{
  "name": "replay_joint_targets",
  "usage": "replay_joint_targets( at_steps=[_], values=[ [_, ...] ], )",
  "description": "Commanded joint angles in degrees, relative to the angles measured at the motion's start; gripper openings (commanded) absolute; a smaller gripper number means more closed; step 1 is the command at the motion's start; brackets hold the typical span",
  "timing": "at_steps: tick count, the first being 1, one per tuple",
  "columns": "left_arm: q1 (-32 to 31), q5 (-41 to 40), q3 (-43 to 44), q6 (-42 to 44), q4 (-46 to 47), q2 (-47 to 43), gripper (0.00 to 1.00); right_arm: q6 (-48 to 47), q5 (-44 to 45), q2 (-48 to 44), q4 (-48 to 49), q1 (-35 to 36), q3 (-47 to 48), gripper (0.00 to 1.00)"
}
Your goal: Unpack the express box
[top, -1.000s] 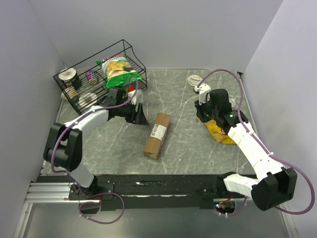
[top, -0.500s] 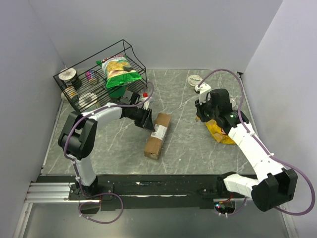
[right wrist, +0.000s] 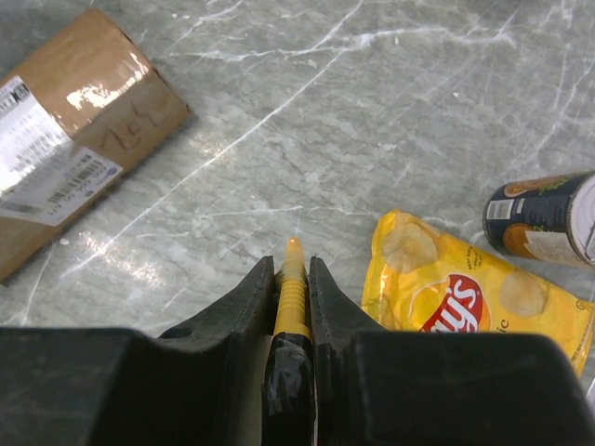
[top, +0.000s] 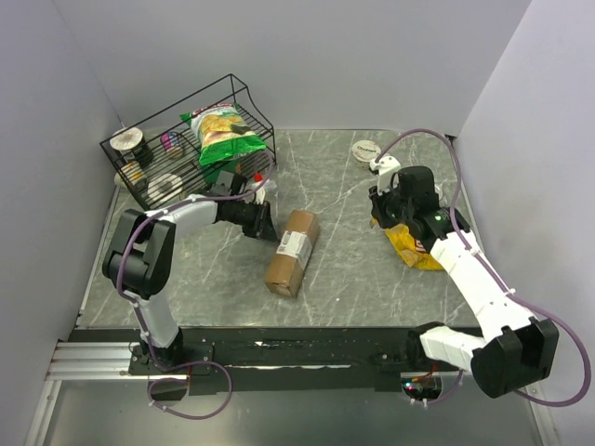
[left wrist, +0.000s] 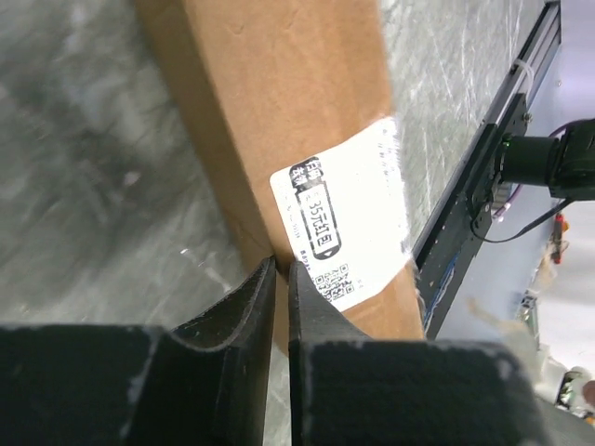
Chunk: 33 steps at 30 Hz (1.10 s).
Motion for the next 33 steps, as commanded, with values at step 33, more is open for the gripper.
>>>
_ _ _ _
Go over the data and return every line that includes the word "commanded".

## RESULT FOR THIS EXERCISE
  "description": "Commanded joint angles in degrees, relative to the angles measured at the motion's start; gripper openings (commanded) absolute; a smaller gripper number means more closed; step 1 is the command at the motion's start; brackets hold the typical span",
Motion for the next 33 steps, as commanded, with values at step 33, more is open for the gripper.

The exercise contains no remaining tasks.